Le métier « disparu » donne l’occasion à Jean-Philippe de démontrer des techniques dans les événements d’exposition, les festivals et les marchés spécialisés. Il s’est donc monté une forge « portative » et crée des objets divers pour répondre aux demandes lors des divers événements auxquels il participe. En plus des couteaux, haches et machettes auxquels on peut penser spontanément, on lui demande fréquemment des objets usuels comme des tisonniers, des crochets à manteaux ou des boîtes aux lettres. On lui demande aussi de reproduire fidèlement des outils dont se servaient d’autres corps de métiers d’antan. Pensez au croc à levier ou à la gaffe des draveurs, par exemple. Celles-ci rappellent des souvenirs aux visiteurs, qui s’en inspirent parfois pour commander à leur tour; Jean-Philippe cite en exemple la commande d’une hache à double tranchant « pareille à celle que mon grand-père utilisait dans le temps ». Ces objets, qui ne se trouvent plus sur le marché, sont empreints de nostalgie et ont une grande valeur sentimentale.

LES ÉTAPES D’UNE COMMANDE

Quand quelqu’un vient le voir pour un projet, Jean-Philippe commence par discuter des attentes : l’objet désiré, pour quel usage, et le budget alloué. S’ensuit la sélection des matériaux (alliages, manches) et des dimensions désirées. Il crée une proposition, que l’on peut ensuite retravailler au besoin.
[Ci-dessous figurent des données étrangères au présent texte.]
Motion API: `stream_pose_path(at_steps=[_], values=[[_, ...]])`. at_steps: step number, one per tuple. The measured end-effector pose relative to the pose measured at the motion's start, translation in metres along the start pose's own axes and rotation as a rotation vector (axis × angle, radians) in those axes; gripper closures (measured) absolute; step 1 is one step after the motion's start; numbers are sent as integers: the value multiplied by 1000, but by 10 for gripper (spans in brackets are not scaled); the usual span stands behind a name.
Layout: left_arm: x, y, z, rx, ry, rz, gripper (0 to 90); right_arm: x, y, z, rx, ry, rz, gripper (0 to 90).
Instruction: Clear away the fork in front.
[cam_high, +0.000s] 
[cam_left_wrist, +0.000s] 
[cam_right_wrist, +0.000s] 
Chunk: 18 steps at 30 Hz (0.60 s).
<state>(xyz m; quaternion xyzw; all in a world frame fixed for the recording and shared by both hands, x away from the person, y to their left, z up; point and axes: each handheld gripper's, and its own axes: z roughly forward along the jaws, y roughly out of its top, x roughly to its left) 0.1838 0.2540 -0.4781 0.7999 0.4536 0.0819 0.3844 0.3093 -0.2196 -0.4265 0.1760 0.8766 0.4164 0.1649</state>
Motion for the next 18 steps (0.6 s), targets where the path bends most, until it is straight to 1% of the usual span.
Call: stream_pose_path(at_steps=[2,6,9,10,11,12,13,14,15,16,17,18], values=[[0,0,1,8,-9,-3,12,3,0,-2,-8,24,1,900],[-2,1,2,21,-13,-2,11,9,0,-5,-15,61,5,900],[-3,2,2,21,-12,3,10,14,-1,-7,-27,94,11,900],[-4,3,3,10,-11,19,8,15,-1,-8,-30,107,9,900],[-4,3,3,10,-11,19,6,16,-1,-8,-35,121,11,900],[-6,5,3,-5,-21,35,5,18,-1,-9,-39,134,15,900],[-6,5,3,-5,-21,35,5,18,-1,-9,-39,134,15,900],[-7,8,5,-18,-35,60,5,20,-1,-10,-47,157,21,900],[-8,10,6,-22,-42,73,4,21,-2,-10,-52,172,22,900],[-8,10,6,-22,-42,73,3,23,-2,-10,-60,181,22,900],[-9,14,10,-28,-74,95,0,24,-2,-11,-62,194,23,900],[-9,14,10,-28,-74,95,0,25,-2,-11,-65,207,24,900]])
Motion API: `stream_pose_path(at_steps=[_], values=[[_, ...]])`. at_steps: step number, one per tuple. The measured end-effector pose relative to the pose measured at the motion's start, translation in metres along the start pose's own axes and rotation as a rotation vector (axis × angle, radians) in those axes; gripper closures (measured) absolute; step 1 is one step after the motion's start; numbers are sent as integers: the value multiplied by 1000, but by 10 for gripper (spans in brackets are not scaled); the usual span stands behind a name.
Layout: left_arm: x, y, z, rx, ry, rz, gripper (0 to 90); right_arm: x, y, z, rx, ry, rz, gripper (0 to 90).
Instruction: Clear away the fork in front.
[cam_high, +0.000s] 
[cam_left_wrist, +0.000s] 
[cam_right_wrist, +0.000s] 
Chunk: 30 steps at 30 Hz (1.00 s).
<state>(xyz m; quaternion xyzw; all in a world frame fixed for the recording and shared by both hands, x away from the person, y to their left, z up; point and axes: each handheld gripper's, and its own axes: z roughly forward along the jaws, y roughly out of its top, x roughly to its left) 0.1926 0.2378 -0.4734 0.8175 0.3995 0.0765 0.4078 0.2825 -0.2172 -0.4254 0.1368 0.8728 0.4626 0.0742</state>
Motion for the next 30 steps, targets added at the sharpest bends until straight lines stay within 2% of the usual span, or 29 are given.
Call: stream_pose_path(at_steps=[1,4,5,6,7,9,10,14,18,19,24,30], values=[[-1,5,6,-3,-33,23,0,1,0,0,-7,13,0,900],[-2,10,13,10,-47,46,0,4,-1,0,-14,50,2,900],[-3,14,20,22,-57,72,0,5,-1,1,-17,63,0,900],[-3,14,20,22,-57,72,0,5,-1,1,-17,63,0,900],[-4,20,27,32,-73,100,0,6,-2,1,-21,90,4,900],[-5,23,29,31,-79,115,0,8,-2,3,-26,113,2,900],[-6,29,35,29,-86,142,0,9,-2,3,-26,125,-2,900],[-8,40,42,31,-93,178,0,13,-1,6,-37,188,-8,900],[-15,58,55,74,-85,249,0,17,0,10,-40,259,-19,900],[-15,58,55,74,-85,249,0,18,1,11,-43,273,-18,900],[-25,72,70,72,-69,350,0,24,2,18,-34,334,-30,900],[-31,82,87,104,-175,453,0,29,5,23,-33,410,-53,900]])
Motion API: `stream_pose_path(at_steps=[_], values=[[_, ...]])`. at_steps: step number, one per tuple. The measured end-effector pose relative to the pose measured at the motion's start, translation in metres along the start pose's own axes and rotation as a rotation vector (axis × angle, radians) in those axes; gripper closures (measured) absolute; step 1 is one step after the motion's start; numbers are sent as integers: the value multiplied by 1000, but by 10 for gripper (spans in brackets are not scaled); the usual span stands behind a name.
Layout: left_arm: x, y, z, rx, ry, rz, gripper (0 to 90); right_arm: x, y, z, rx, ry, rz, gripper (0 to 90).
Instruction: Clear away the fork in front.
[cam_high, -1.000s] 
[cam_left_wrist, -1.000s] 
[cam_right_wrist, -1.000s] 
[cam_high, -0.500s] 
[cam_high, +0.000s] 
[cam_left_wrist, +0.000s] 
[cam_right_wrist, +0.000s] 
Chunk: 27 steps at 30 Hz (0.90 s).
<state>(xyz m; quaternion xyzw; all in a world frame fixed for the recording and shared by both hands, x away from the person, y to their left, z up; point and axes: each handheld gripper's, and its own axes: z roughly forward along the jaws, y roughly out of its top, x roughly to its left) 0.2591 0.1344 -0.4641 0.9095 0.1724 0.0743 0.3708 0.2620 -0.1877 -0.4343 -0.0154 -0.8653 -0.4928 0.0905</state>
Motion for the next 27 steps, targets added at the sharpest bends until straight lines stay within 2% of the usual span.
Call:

Quand la proposition satisfait, il passe à la fabrication.

LES RÉALISATIONS NOTABLES 

Outre le fait d’avoir bâti son entreprise à partir de rien et en travaillant à l’ancienne — ce qui n’est pas un petit exploit — on peut dire que l’ingéniosité de Jean-Philippe brille derrière chacune de ses créations. S’il exprime une préférence pour les feux de forge au charbon (la technique plus traditionnelle), les pièces plus délicates, qui demandent un feu de forge au gaz pour un plus grand contrôle, ne l’effraient pas non plus. Son « portfolio » bien garni comprend d’ailleurs une croix forgée de 9 pieds de haut et de plus de 6 pieds de large, composée de 95 pièces ornementales forgées, toutes identiques, et de 45 pièces soudées. Un défi, oserai-je dire, à la hauteur de son ambition.

Ceux et celles qui ont souri à l’idée de se faire forgeron en 2017 n’ont maintenant d’autre choix que d’applaudir la vision du forgeron. Son succès s’étend de l’Ontario au Nouveau-Brunswick, et ce, sans jamais avoir fait de publicité outre sa page Facebook. La lassitude envers la courte durée de vie des marchandises et la frustration envers l’obsolescence programmée pousse le public à rechercher des produits de meilleure qualité et des méthodes de fabrication plus traditionnelles. L’engagement de Jean-Philippe envers la durabilité de ses produits est donc au cœur de sa réussite.

Dans ses propres mots, il « forge les antiquités de demain ».